Vol 6|No 1|September|1996
II. Framing Essential Questions
We are fighting a long school history of topical research. For decades students have been sent to the library to "find out about" some topic. This tradition has led to information gathering but little analysis or thought.
Essential questions set students and staff free from this tedious and wasteful ritual. Research becomes motivating and meaningful. An essential question has the following attributes:
¥ Essential questions spark our curiosity and sense of wonder. They derive from some deep wish to understand some thing which matters to us.
¥ Answers to essential questions cannot be found. They must be invented. It is something like cooking a great meal. The researcher goes out on a shopping expedition for the raw ingredients, but "the proof is in the pudding." Students must construct their own answers and make their own meaning from the information they have gathered. They create insight.
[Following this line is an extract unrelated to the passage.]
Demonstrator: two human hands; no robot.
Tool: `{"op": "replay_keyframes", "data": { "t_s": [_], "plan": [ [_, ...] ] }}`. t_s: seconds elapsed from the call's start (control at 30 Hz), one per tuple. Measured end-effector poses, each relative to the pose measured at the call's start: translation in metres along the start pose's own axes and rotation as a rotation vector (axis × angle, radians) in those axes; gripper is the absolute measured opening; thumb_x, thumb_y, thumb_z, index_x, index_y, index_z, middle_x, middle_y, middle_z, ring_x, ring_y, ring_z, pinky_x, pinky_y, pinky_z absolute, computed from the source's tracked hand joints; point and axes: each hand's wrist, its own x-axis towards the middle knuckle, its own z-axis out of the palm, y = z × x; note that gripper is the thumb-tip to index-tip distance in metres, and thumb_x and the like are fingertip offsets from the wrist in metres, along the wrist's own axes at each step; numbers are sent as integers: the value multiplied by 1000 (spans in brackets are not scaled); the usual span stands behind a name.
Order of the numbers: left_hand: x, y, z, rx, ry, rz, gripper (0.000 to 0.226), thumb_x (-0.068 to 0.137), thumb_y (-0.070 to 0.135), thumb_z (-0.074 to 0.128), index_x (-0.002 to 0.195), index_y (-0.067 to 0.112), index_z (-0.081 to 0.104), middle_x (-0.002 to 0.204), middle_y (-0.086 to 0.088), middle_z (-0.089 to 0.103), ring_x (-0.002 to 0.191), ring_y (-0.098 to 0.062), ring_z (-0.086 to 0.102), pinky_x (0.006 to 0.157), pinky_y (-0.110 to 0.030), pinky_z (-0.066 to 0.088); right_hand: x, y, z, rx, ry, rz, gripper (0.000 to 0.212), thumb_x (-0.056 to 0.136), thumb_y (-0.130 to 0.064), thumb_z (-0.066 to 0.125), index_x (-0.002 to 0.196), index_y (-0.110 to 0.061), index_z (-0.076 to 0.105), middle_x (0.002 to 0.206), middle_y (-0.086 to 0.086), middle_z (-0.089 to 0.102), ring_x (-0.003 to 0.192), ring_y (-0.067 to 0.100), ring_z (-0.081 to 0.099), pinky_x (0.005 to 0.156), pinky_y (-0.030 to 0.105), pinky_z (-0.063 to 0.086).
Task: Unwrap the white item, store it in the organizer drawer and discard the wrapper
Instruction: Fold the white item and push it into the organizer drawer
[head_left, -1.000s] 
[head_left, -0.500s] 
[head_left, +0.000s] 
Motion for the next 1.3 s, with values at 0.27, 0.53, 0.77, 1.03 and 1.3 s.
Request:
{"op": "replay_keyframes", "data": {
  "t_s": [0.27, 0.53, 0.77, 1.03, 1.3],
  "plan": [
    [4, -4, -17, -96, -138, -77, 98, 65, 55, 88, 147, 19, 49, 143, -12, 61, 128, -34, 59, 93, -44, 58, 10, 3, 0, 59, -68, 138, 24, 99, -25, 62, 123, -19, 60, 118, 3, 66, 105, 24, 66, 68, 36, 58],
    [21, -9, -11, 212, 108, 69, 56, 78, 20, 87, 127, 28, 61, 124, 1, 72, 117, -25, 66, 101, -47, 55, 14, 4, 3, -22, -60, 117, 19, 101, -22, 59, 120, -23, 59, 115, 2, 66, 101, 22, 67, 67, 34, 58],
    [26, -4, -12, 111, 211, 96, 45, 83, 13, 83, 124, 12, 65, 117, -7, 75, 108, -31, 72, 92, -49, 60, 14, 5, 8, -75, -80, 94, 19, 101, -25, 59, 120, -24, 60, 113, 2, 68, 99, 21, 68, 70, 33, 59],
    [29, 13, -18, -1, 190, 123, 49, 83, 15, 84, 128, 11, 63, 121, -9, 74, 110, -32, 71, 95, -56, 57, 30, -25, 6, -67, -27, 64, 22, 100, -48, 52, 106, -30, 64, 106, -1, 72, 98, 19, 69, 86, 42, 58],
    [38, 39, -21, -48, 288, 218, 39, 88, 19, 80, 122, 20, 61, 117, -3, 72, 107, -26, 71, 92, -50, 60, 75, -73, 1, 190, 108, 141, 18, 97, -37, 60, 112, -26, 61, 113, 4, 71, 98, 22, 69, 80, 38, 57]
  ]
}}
¥ Answering such questions may take a life time, and even then, the answers may only be tentative ones. This kind of research, like good writing, should proceed over the course of several weeks, with much of the information gathering taking place outside of formally scheduled class hours.
¥ Essential questions engage students in the kinds of real life applied problem-solving suggested by nearly every new curriculum report or outline curriculum standards such as the NCTM and the Science Standards.
¥ Essential questions usually lend themselves well to multidisciplinary investigations, requiring that students apply the skills and perspectives of math and language arts while wrestling with content from social studies or science.
It would be best if students could learn to frame their own essential questions, but in most cases they will require several experiences with teacher generated questions before they can shed years of practice with trivial information-gathering questions.
Here are three middle school examples:
"With the economy shifting and changing, families are sometimes forced to move to entirely different regions in order to find jobs. Imagine that the families in your team are all moving from the West Coast to New England. Create a multimedia presentation which you might share with your parents recommending the best New England city to move to from the following list of cities. Your choice must be based upon the availability of jobs your parents can fill and other criteria identified and listed by your team related to categories such as recreation, education, entertainment, climate, etc."
"There is much disagreement among people who plan for student use of the Internet regarding what kinds of access should be permitted. Some people are afraid that students will come into contact with offensive materials. Others are afraid that limitations will limit student's freedoms. Imagine that your team has been assigned the task of revising the attached sample policy from School District X. Compare this policy with others from around the nation and then produce a clear list of recommended amendments, explaining your reasons for each of your suggestions. You will prepare a persuasive multimedia presentation as if speaking before the district's board of education."
"Some people think that CD-ROM edutainment products may do damage to young people. What seem to be the biggest risks people see connected with such products and what evidence can you find to dispute or substantiate their fears? Create a persuasive multimedia report which might appear on the evening news as a consumer advisory for parents."
When teams are engaged in responding to questions which require this kind of thinking, there is little danger that they will be satisfied with "surfing" the Net. After an hour of surfing they are likely to start complaining. "This isn't getting us anywhere!"
III. Identifying Subsidiary Questions
One of the first steps students take in their teams is the listing of smaller questions which will help them answer their main question. They need to understand how large questions are really the parent and grandparent of many related questions, all of which can nest within the largest question like small Russian dolls. Effective research results from formulating as many categories of related questions as possible, with each category suggesting missing questions.
When a team begins the task of selecting a city in New England, for example, they must list selection criteria related to categories such as climate. "What do we want to know about climate?" the team asks. "I don't like cold weather!" complains one member. "OK, then, what are the highs and lows and average temperatures for each city. What else do we want to know?"
IV. Stating Suppositions - Hypothesizing and Predicting
Before they proceed very far, students list suppositions, pose hypotheses and make predictions - many and most of which will be revised as information is gathered. This thought process helps to provide a basis for construction of meaning.
Marty and Jacqueline Brooks' 1993 ASCD publication In Search of Understanding: the Case for Constructivist Classrooms makes a great primer describing this student thought process.
The Brooks stress the importance of students stating suppositions early in the planning process. The research team is speculating. "What do you suppose? Why do you suppose? How do you suppose?" Heeding their intuition and checking their previous experience or knowledge base, students list their best guesses, their hunches, their conjectures. These are shots in the dark. Research then brings light to the subject. Information proves illuminating. Students revise their guesswork. They reconstruct meaning.